** Opening Dataset records block **

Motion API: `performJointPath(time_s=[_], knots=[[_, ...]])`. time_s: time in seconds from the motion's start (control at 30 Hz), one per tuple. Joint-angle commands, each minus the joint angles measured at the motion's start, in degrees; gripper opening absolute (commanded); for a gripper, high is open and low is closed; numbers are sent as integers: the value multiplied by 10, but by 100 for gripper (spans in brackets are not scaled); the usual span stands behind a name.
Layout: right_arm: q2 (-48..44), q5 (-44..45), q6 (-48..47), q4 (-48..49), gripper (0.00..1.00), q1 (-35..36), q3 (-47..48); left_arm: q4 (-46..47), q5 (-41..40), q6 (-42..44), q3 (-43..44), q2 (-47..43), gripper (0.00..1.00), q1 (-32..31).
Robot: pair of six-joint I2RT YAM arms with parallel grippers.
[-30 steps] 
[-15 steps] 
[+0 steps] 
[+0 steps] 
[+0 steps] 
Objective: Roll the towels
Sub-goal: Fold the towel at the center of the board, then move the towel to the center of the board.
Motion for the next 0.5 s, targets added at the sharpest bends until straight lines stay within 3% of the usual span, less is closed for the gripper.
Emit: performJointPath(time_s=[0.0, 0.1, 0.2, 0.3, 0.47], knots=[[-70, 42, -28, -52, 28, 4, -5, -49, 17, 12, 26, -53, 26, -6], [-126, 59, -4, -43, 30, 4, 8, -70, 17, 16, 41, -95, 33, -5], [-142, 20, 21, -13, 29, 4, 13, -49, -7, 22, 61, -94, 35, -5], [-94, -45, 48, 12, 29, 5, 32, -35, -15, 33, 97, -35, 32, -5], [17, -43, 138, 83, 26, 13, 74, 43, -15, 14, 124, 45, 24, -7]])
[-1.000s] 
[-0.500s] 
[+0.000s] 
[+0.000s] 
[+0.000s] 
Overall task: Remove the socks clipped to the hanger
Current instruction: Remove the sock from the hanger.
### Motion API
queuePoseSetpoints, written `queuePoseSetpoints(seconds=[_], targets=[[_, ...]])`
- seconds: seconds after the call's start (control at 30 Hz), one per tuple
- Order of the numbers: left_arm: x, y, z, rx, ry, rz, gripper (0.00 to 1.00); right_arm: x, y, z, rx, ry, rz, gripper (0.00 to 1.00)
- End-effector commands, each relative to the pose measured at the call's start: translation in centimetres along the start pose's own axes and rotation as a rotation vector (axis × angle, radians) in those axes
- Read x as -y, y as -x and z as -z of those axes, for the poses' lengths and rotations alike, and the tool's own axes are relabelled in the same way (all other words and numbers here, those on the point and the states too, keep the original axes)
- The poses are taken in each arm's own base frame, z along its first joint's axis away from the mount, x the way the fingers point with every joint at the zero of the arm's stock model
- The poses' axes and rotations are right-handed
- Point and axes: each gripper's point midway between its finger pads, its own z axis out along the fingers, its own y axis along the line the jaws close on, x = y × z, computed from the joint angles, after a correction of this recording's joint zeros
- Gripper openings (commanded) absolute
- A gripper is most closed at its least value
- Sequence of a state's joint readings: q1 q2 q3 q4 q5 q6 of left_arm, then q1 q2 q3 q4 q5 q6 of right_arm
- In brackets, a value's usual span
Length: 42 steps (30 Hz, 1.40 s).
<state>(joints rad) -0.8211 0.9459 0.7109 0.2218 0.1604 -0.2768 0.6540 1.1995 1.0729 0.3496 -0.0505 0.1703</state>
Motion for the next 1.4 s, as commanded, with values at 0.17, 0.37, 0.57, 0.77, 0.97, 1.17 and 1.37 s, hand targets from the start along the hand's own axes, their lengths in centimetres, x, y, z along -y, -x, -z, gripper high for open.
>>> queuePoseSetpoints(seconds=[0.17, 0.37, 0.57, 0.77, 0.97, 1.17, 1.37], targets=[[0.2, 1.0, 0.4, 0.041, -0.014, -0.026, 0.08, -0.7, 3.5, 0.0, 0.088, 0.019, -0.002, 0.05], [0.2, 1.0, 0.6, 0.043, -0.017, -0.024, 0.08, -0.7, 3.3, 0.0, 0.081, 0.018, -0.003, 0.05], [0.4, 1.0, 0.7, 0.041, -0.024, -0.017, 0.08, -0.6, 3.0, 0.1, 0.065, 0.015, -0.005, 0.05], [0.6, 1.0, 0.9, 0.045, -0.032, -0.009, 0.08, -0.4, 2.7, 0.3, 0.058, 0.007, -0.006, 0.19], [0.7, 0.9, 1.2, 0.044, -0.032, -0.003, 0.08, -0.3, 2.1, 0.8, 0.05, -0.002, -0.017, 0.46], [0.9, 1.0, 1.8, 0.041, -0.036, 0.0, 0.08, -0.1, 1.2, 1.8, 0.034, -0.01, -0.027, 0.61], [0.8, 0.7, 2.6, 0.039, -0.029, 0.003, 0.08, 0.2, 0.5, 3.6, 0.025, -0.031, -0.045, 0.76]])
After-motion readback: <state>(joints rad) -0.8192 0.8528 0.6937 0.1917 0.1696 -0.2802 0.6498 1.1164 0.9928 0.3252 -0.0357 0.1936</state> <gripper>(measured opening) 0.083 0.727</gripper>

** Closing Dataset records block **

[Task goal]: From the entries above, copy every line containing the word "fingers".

[Answer area]:
- The poses are taken in each arm's own base frame, z along its first joint's axis away from the mount, x the way the fingers point with every joint at the zero of the arm's stock model
- Point and axes: each gripper's point midway between its finger pads, its own z axis out along the fingers, its own y axis along the line the jaws close on, x = y × z, computed from the joint angles, after a correction of this recording's joint zeros

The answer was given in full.